EXERCISE PROMPT → If a line of the records contains the word "right", list it.

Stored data
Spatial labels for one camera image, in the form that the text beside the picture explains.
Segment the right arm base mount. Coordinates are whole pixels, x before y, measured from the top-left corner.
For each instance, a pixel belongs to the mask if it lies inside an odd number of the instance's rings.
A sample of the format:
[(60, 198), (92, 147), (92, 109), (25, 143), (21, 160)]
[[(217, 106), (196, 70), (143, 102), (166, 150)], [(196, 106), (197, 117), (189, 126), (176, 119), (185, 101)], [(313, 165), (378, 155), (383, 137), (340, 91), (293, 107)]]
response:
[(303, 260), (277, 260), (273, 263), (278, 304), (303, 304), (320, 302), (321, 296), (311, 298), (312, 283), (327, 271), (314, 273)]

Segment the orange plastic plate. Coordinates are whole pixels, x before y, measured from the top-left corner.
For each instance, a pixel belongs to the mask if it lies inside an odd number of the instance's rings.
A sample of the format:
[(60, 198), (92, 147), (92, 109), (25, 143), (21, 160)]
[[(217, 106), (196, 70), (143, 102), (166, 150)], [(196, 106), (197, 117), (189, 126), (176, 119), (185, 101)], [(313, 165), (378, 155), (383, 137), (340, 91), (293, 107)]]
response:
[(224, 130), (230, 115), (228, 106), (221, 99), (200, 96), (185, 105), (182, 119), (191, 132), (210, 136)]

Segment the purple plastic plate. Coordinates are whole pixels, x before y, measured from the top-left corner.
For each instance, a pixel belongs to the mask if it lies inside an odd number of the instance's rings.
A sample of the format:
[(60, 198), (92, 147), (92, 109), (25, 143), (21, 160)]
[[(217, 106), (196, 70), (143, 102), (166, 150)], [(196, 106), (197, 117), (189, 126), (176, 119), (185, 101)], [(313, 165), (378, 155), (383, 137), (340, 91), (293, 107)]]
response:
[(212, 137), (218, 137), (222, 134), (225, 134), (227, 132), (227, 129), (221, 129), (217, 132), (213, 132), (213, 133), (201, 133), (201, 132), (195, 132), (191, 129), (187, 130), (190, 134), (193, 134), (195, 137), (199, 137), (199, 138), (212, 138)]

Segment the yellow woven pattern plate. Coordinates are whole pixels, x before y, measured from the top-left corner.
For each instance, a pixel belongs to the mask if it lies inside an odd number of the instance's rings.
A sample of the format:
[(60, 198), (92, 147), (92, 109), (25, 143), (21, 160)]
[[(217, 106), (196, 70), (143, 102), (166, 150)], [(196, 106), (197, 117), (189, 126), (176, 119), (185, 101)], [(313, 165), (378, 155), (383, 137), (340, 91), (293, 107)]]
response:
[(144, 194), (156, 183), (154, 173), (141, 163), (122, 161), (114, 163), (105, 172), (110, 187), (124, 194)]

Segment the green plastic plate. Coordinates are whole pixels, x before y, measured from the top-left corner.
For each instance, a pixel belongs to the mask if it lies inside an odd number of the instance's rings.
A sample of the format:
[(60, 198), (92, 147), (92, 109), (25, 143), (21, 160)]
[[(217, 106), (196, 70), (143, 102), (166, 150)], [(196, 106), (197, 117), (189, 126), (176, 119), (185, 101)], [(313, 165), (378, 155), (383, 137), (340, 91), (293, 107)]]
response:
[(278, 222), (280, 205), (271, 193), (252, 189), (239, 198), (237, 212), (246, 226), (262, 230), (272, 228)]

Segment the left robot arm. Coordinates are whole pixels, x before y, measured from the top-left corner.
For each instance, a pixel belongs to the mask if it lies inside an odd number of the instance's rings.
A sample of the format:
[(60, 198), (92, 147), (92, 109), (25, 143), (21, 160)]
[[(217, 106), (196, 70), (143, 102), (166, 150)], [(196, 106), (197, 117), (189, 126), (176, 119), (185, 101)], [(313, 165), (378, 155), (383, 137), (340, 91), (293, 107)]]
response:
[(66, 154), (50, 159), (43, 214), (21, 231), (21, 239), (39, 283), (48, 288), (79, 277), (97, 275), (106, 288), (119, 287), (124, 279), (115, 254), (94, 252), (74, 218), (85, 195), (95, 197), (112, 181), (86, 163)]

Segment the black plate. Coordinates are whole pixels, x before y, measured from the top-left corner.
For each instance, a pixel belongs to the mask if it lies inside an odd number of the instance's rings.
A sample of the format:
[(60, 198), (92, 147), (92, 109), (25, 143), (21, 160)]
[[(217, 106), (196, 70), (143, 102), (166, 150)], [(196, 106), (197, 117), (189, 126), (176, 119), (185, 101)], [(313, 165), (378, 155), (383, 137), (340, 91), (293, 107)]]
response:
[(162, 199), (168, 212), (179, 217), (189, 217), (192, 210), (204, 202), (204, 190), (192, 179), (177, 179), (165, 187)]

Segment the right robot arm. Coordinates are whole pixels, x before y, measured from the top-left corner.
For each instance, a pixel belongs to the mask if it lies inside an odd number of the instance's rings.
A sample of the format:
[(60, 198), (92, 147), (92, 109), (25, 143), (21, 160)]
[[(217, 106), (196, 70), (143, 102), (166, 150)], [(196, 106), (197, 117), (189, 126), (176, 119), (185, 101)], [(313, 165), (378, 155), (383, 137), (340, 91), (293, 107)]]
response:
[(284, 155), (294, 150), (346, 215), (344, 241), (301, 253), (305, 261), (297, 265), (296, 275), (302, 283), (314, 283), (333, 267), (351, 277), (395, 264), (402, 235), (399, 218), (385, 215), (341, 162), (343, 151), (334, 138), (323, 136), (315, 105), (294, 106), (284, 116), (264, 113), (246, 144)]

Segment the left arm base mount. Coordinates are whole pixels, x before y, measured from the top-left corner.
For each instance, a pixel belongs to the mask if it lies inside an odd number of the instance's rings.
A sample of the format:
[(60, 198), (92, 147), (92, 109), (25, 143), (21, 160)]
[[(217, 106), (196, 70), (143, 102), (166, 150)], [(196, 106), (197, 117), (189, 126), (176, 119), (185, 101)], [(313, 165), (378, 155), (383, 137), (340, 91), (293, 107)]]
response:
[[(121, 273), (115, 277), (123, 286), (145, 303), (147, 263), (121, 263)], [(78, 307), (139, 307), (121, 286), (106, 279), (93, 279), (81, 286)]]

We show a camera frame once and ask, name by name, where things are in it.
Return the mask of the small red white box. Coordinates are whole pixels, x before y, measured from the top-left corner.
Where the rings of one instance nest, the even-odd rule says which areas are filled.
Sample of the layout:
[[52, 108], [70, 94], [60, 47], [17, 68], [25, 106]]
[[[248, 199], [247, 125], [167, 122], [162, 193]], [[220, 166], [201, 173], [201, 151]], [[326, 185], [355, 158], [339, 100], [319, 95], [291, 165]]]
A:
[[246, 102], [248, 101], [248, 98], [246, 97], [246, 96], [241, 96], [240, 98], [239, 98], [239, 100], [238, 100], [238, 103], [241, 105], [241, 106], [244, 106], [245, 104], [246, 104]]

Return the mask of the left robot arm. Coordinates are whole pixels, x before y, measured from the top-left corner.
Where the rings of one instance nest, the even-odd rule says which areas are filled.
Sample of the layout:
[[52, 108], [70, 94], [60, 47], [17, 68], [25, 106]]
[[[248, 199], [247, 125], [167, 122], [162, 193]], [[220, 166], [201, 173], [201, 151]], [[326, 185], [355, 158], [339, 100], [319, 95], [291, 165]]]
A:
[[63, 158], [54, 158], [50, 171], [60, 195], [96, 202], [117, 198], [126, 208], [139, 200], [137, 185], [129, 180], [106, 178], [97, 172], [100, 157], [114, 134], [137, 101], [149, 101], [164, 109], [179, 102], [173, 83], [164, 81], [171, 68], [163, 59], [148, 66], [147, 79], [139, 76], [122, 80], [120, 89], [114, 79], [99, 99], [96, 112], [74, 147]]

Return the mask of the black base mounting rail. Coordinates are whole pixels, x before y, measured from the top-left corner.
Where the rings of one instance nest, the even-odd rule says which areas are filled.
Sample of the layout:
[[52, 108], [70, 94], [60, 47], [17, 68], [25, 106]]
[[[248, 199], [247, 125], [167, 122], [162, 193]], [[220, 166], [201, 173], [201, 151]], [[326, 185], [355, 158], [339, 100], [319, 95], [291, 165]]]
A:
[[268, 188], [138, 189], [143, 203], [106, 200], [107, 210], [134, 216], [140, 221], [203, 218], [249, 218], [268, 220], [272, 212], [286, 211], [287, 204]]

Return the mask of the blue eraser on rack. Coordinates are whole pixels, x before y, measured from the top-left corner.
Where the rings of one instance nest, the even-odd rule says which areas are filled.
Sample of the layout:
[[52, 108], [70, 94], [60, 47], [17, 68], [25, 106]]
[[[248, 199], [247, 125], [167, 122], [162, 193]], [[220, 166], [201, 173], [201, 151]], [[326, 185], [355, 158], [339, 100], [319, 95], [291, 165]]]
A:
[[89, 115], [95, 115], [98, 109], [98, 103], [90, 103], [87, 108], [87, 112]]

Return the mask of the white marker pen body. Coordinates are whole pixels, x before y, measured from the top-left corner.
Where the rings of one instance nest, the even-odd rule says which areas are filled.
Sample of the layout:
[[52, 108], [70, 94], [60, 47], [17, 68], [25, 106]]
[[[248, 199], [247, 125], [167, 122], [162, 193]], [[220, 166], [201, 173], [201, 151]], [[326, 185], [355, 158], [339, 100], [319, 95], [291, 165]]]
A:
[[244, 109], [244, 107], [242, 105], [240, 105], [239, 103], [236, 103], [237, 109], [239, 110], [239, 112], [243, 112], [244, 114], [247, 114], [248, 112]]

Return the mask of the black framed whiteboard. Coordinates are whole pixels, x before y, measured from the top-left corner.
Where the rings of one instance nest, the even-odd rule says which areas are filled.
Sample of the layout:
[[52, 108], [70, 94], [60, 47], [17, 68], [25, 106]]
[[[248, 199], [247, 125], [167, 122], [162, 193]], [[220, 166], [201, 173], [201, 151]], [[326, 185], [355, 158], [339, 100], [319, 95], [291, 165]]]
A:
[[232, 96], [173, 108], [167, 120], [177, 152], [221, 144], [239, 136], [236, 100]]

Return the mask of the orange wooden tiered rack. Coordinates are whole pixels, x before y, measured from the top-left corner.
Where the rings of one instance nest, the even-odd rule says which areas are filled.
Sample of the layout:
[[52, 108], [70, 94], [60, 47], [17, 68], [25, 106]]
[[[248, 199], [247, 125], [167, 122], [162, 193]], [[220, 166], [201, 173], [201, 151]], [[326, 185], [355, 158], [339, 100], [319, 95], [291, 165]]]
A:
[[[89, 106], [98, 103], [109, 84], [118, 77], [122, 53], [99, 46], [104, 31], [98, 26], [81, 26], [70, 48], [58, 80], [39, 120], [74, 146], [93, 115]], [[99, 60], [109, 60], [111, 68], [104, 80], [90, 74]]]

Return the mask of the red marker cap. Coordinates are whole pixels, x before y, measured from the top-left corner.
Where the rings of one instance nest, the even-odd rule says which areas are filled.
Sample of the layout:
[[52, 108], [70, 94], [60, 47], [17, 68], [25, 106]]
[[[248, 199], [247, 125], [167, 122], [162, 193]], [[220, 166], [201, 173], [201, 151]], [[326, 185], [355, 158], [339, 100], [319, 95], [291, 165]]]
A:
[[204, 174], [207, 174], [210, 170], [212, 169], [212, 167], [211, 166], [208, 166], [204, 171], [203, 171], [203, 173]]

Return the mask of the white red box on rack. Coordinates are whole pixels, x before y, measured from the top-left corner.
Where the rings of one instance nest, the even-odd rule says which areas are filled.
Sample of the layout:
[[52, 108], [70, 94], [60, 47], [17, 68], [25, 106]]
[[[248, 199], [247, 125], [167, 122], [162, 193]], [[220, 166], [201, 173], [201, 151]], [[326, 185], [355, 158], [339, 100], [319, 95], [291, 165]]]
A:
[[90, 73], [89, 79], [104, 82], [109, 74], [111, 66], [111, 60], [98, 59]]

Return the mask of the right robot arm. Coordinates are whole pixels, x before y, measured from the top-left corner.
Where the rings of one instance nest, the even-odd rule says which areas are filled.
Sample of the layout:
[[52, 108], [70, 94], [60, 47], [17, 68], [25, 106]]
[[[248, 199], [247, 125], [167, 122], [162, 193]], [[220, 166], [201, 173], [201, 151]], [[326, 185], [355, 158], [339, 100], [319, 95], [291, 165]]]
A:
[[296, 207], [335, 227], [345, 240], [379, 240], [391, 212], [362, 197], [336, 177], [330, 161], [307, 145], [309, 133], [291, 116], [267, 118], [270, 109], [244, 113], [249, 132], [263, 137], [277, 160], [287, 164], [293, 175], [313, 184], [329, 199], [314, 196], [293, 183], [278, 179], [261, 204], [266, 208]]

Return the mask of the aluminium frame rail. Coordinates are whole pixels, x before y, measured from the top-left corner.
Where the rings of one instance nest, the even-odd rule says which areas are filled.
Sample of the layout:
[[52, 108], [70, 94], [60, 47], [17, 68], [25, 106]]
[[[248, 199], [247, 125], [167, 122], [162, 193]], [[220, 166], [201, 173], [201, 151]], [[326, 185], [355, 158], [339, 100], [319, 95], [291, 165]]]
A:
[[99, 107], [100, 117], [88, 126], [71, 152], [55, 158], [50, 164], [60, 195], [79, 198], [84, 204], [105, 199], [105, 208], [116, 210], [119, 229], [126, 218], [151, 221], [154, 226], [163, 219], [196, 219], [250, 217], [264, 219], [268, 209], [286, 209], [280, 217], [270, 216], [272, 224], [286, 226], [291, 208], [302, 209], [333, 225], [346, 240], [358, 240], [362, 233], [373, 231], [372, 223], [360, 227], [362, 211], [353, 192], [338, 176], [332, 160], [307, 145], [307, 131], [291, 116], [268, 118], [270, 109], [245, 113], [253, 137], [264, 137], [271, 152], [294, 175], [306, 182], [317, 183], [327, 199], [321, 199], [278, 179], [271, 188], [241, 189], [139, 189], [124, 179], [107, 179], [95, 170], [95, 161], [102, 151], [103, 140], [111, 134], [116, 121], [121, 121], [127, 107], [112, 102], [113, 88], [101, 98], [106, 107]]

EXERCISE SOLUTION →
Segment the right arm base mount. Coordinates are whole pixels, x before y, measured from the top-left corner.
Segment the right robot arm. Coordinates are whole pixels, x before y, measured from the top-left corner.
Return the mask of the right robot arm. Coordinates are whole pixels, x before y, measured from the top-left corner.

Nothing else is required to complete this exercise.